[Opening MATERIAL FOR THIS TASK section]
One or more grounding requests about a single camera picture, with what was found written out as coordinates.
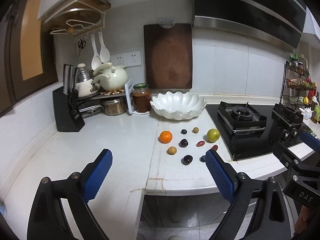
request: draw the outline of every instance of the stove knob
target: stove knob
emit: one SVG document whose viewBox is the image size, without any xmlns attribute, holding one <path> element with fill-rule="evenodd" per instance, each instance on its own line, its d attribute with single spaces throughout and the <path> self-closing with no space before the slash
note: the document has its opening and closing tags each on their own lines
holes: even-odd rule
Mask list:
<svg viewBox="0 0 320 240">
<path fill-rule="evenodd" d="M 291 130 L 291 132 L 290 132 L 290 136 L 291 136 L 291 137 L 295 137 L 295 136 L 297 135 L 297 133 L 298 133 L 298 130 L 295 129 L 295 128 L 292 128 L 292 130 Z"/>
<path fill-rule="evenodd" d="M 282 134 L 281 134 L 281 136 L 280 136 L 280 139 L 281 140 L 286 140 L 286 138 L 288 137 L 288 135 L 289 135 L 289 132 L 287 131 L 287 130 L 283 130 L 282 131 Z"/>
</svg>

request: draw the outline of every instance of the metal bolt
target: metal bolt
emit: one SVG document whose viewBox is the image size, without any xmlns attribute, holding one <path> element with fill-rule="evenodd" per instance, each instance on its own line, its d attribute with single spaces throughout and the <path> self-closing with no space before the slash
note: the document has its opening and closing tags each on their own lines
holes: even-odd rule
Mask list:
<svg viewBox="0 0 320 240">
<path fill-rule="evenodd" d="M 48 177 L 44 177 L 41 179 L 41 183 L 46 184 L 49 181 Z"/>
<path fill-rule="evenodd" d="M 80 177 L 80 173 L 79 172 L 74 172 L 74 173 L 71 174 L 71 178 L 73 178 L 73 179 L 77 179 L 79 177 Z"/>
<path fill-rule="evenodd" d="M 277 180 L 276 180 L 275 177 L 270 177 L 269 180 L 270 180 L 272 183 L 276 183 L 276 182 L 277 182 Z"/>
<path fill-rule="evenodd" d="M 238 175 L 241 179 L 245 179 L 247 177 L 247 174 L 245 174 L 244 172 L 239 172 Z"/>
</svg>

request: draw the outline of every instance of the yellow fruit
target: yellow fruit
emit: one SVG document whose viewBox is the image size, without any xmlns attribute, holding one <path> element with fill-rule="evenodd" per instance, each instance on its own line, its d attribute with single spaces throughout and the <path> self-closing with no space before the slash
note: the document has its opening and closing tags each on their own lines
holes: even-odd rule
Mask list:
<svg viewBox="0 0 320 240">
<path fill-rule="evenodd" d="M 172 140 L 172 133 L 169 131 L 163 131 L 160 133 L 159 139 L 163 143 L 169 143 Z"/>
<path fill-rule="evenodd" d="M 199 128 L 198 127 L 193 128 L 192 132 L 193 133 L 198 133 L 199 132 Z"/>
<path fill-rule="evenodd" d="M 170 155 L 174 155 L 177 153 L 177 148 L 174 146 L 169 147 L 169 149 L 167 150 L 167 153 Z"/>
<path fill-rule="evenodd" d="M 210 142 L 216 142 L 220 138 L 220 132 L 217 129 L 210 129 L 207 137 Z"/>
</svg>

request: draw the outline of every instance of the sauce jar
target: sauce jar
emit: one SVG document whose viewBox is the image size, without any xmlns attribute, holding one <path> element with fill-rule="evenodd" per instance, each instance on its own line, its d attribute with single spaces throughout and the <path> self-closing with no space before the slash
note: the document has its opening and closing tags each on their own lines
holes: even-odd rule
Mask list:
<svg viewBox="0 0 320 240">
<path fill-rule="evenodd" d="M 140 83 L 134 85 L 132 96 L 137 112 L 145 113 L 151 110 L 151 89 L 148 84 Z"/>
</svg>

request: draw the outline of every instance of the kitchen counter
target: kitchen counter
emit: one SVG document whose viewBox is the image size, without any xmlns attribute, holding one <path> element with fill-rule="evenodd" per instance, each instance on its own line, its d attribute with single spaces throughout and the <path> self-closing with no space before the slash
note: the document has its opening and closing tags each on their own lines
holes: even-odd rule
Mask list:
<svg viewBox="0 0 320 240">
<path fill-rule="evenodd" d="M 231 161 L 222 138 L 216 143 L 206 142 L 202 147 L 196 143 L 205 140 L 206 132 L 215 128 L 206 110 L 194 119 L 176 122 L 157 116 L 122 114 L 109 117 L 98 114 L 85 119 L 86 125 L 79 133 L 57 132 L 33 156 L 11 187 L 4 204 L 6 220 L 22 240 L 26 239 L 28 217 L 33 198 L 42 177 L 51 180 L 66 179 L 74 171 L 82 171 L 102 149 L 108 148 L 113 155 L 113 164 L 96 198 L 89 201 L 96 220 L 111 239 L 135 239 L 137 236 L 143 197 L 149 195 L 198 195 L 218 192 L 205 163 L 199 158 L 214 144 L 217 152 L 237 172 L 245 172 L 254 179 L 266 179 L 277 175 L 285 168 L 273 154 Z M 320 125 L 310 120 L 305 123 L 320 136 Z M 191 130 L 199 128 L 199 133 Z M 181 129 L 188 133 L 182 135 Z M 163 130 L 169 130 L 173 139 L 162 144 L 158 137 Z M 186 138 L 186 148 L 178 142 Z M 168 155 L 169 146 L 175 146 L 177 153 Z M 291 147 L 304 160 L 313 151 L 304 143 Z M 193 156 L 190 165 L 184 166 L 184 155 Z M 74 236 L 82 239 L 72 218 L 68 203 L 63 200 L 66 216 Z"/>
</svg>

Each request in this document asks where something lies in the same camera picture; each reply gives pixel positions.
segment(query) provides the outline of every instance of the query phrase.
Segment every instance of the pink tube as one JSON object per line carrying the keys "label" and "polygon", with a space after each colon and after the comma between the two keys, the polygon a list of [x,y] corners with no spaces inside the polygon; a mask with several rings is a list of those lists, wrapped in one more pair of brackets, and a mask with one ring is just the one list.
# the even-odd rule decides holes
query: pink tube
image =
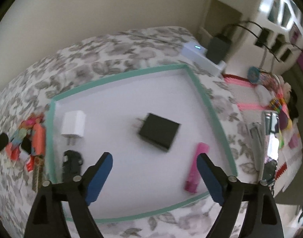
{"label": "pink tube", "polygon": [[192,166],[186,181],[186,185],[184,186],[184,189],[188,192],[196,193],[196,189],[198,187],[198,184],[201,179],[201,175],[198,171],[198,168],[196,166],[196,159],[198,158],[198,155],[202,153],[208,153],[209,151],[209,145],[205,143],[198,143],[198,146],[195,151],[195,155],[192,161]]}

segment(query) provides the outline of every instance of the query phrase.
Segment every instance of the pink stripe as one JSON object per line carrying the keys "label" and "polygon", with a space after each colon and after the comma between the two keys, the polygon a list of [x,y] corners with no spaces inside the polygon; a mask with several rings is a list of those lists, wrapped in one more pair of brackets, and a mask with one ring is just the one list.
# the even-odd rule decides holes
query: pink stripe
{"label": "pink stripe", "polygon": [[239,86],[243,86],[243,87],[255,87],[256,86],[250,82],[237,80],[237,79],[230,78],[230,77],[224,78],[224,80],[228,84],[235,84],[235,85],[239,85]]}
{"label": "pink stripe", "polygon": [[240,111],[245,111],[245,110],[265,110],[269,109],[268,106],[260,106],[258,104],[245,104],[245,103],[238,103],[238,109]]}

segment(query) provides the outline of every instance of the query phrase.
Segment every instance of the red trim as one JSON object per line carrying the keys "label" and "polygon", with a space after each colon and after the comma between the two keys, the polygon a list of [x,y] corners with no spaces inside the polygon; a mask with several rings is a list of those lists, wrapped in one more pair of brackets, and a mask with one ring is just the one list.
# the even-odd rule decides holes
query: red trim
{"label": "red trim", "polygon": [[249,80],[246,79],[246,78],[242,78],[242,77],[240,77],[240,76],[236,76],[236,75],[232,75],[232,74],[222,74],[222,76],[223,76],[224,78],[233,78],[233,79],[237,79],[237,80],[249,82]]}
{"label": "red trim", "polygon": [[277,180],[283,173],[284,171],[287,170],[287,164],[284,163],[276,172],[276,177],[275,177],[275,180]]}

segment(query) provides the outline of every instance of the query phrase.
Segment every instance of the floral tablecloth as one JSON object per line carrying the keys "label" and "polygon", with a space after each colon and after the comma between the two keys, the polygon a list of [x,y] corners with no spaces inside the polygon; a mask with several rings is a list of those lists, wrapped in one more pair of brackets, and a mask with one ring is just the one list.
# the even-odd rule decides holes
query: floral tablecloth
{"label": "floral tablecloth", "polygon": [[[182,45],[195,38],[180,27],[158,27],[118,32],[88,38],[36,62],[0,92],[0,133],[11,135],[31,112],[48,110],[50,99],[89,81],[139,68],[186,63],[200,79],[219,116],[238,168],[238,178],[255,182],[257,172],[247,146],[243,119],[228,85],[212,77],[197,64],[180,55]],[[23,162],[13,166],[6,153],[0,153],[0,216],[12,237],[23,237],[36,194],[31,190],[32,173]],[[220,206],[211,197],[162,215],[129,222],[99,224],[104,237],[205,237]],[[242,204],[232,238],[244,219]],[[79,237],[68,222],[71,237]]]}

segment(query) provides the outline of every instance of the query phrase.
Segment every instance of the metal bolt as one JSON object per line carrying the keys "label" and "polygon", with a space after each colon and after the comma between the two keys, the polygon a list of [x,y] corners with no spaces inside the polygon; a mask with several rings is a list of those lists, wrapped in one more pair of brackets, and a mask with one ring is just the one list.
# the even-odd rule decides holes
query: metal bolt
{"label": "metal bolt", "polygon": [[50,185],[50,181],[44,181],[43,182],[43,184],[42,184],[42,186],[44,186],[44,187],[47,187],[47,186],[49,186]]}
{"label": "metal bolt", "polygon": [[229,177],[228,177],[228,180],[229,180],[230,182],[236,182],[238,179],[237,179],[235,176],[229,176]]}
{"label": "metal bolt", "polygon": [[82,177],[81,176],[74,176],[73,181],[81,181]]}
{"label": "metal bolt", "polygon": [[265,180],[260,180],[259,183],[260,183],[261,185],[263,185],[263,186],[267,186],[267,185],[268,185],[268,184],[267,184],[267,181],[265,181]]}

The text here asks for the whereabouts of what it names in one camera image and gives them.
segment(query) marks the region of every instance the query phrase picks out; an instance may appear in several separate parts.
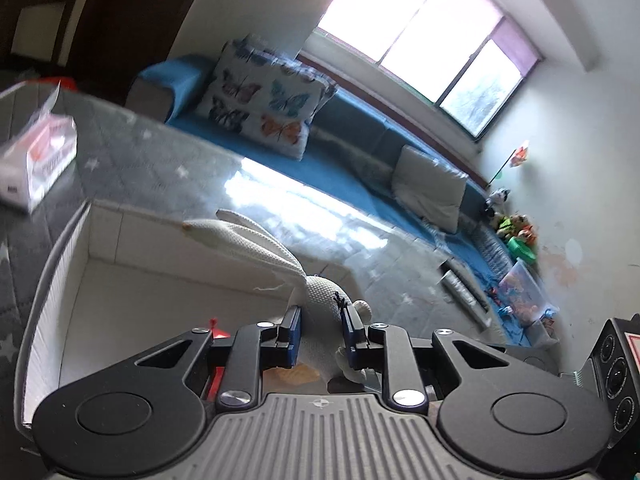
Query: stuffed toy
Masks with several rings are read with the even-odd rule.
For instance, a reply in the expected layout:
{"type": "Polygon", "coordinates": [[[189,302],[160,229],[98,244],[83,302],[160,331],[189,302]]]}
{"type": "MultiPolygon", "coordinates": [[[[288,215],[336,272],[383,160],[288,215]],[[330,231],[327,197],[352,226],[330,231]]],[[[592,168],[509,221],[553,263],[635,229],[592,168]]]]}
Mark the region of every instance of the stuffed toy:
{"type": "MultiPolygon", "coordinates": [[[[216,213],[218,220],[190,220],[183,232],[193,240],[248,264],[263,267],[293,286],[288,306],[302,310],[299,360],[318,371],[322,380],[344,376],[355,383],[365,380],[364,371],[353,370],[346,359],[342,339],[339,301],[350,298],[334,282],[307,276],[300,262],[279,241],[253,220],[228,210],[216,213]]],[[[365,301],[353,303],[364,324],[371,321],[365,301]]]]}
{"type": "Polygon", "coordinates": [[[526,243],[528,247],[533,247],[536,244],[538,235],[533,231],[533,225],[527,225],[518,233],[518,238],[526,243]]]}
{"type": "MultiPolygon", "coordinates": [[[[505,187],[492,191],[489,198],[486,200],[487,210],[492,210],[494,214],[504,216],[504,203],[507,202],[510,192],[511,190],[505,187]]],[[[494,215],[489,214],[488,216],[489,218],[492,218],[494,215]]]]}
{"type": "Polygon", "coordinates": [[[496,234],[501,240],[508,242],[526,227],[530,227],[529,219],[527,219],[526,216],[511,215],[509,217],[505,217],[500,225],[498,225],[496,234]]]}
{"type": "Polygon", "coordinates": [[[494,213],[493,217],[489,217],[489,225],[494,231],[497,231],[500,228],[500,224],[504,222],[505,218],[507,218],[505,215],[494,213]]]}

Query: white storage box
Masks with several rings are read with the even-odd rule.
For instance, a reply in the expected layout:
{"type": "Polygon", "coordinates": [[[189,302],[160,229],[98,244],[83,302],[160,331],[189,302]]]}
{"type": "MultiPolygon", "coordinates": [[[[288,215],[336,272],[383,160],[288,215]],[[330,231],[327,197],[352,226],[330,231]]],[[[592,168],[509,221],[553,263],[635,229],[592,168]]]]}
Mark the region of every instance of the white storage box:
{"type": "Polygon", "coordinates": [[[180,222],[87,203],[57,241],[36,290],[18,355],[16,427],[30,438],[34,411],[55,389],[212,317],[232,335],[249,323],[279,322],[290,293],[271,271],[187,238],[180,222]]]}

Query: blue sofa
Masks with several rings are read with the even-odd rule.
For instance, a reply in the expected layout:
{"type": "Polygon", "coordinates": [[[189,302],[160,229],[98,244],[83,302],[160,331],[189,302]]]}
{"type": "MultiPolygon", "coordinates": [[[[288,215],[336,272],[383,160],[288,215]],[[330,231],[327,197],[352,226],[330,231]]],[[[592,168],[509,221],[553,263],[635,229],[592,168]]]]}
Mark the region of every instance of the blue sofa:
{"type": "MultiPolygon", "coordinates": [[[[311,135],[302,161],[293,160],[194,113],[211,80],[215,63],[203,56],[190,55],[153,65],[143,70],[133,83],[127,107],[246,156],[442,248],[466,262],[485,289],[496,286],[511,268],[513,262],[503,243],[482,221],[486,193],[470,179],[455,234],[445,234],[425,225],[396,202],[390,188],[390,174],[404,145],[446,161],[408,130],[339,89],[316,114],[313,126],[341,142],[336,144],[326,136],[311,135]],[[354,163],[354,156],[366,164],[388,168],[388,179],[379,175],[368,178],[354,163]]],[[[529,345],[515,320],[505,320],[504,326],[514,344],[529,345]]]]}

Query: small flag
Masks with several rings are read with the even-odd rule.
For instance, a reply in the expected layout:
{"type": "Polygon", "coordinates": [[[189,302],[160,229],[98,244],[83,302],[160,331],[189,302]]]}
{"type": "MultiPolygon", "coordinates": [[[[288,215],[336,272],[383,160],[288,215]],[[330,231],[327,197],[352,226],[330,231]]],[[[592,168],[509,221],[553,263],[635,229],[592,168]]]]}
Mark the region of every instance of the small flag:
{"type": "Polygon", "coordinates": [[[511,160],[509,162],[509,166],[512,168],[517,168],[523,162],[527,160],[529,156],[529,141],[525,140],[522,145],[513,153],[511,156],[511,160]]]}

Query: black speaker
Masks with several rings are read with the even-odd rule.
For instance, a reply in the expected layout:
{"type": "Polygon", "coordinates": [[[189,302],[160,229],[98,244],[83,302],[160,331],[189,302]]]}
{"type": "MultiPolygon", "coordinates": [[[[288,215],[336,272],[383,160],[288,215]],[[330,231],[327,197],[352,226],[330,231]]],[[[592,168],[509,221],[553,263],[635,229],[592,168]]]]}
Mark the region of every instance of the black speaker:
{"type": "Polygon", "coordinates": [[[611,437],[598,472],[606,479],[633,478],[640,471],[640,315],[609,319],[580,371],[578,386],[596,393],[612,416],[611,437]]]}

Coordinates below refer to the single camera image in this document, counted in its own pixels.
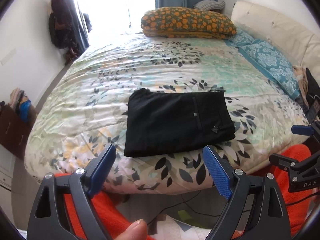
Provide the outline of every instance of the black folded pants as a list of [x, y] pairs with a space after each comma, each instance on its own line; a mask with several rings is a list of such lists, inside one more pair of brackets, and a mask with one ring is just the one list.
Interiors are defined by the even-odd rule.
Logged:
[[223, 91], [155, 93], [129, 98], [124, 155], [145, 157], [198, 150], [235, 138]]

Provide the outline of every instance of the orange blanket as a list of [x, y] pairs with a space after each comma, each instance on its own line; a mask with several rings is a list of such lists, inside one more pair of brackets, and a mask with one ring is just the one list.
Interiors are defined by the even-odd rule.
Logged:
[[[305, 145], [295, 145], [287, 149], [283, 153], [283, 155], [293, 159], [297, 159], [298, 161], [302, 161], [306, 159], [308, 156], [310, 156], [310, 151]], [[275, 179], [278, 182], [281, 192], [283, 194], [284, 201], [286, 203], [295, 202], [312, 193], [311, 190], [289, 193], [288, 175], [286, 172], [281, 171], [276, 167], [269, 166], [256, 172], [254, 175], [264, 176], [267, 172], [271, 172], [272, 174], [274, 174]], [[81, 228], [80, 222], [78, 220], [78, 217], [76, 215], [76, 210], [73, 206], [71, 195], [65, 194], [64, 197], [74, 232], [77, 236], [86, 239], [84, 232]], [[307, 215], [309, 202], [310, 200], [305, 200], [299, 204], [287, 207], [292, 235], [294, 235], [303, 224]], [[122, 232], [124, 232], [131, 224], [115, 208], [115, 202], [112, 201], [111, 198], [105, 192], [100, 192], [99, 194], [97, 194], [92, 199], [92, 204], [99, 218], [101, 219], [101, 222], [106, 227], [113, 239], [116, 238]]]

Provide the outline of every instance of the white cabinet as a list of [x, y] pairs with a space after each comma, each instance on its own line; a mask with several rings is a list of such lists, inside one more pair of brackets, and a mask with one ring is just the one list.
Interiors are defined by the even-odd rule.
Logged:
[[0, 145], [0, 185], [11, 189], [15, 156]]

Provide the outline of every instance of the teal pillowcase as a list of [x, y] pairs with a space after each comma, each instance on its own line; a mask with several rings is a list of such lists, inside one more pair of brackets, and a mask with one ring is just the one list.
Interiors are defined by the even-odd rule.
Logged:
[[239, 52], [268, 79], [277, 83], [293, 100], [299, 95], [299, 87], [292, 64], [268, 42], [257, 39], [242, 46]]
[[254, 41], [254, 38], [237, 27], [237, 34], [233, 35], [231, 38], [225, 40], [228, 46], [239, 48], [241, 46], [249, 45]]

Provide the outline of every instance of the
[Closing MATERIAL FOR THIS TASK section]
ACTIVITY: Please restate the lines above exactly, starting at the first line of the data and stopping at the line containing "target: stove knob", which is included. Omit pictures.

TASK RESULT:
One or more grounding requests about a single camera picture, with what was found written out as coordinates.
request: draw the outline of every instance of the stove knob
target: stove knob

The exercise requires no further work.